* Collected data:
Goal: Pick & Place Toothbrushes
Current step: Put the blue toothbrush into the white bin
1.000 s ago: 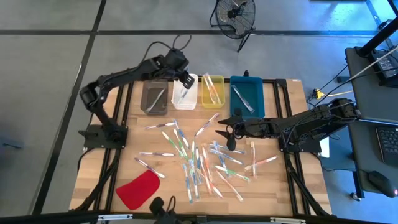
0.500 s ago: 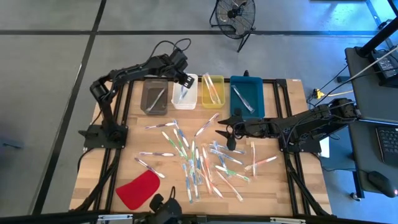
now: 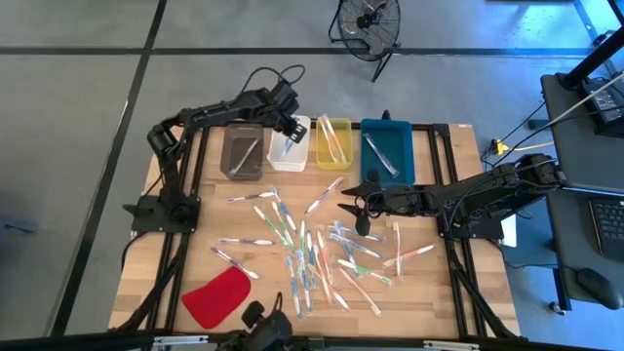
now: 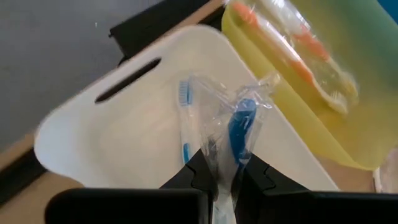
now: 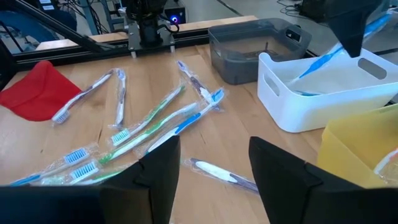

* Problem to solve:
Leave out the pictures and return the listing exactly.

* Reply:
Goal: Pick & Place Toothbrushes
Current step: Put the blue toothbrush into the white bin
1.000 s ago: 
0.500 s ago: 
now: 
now: 
now: 

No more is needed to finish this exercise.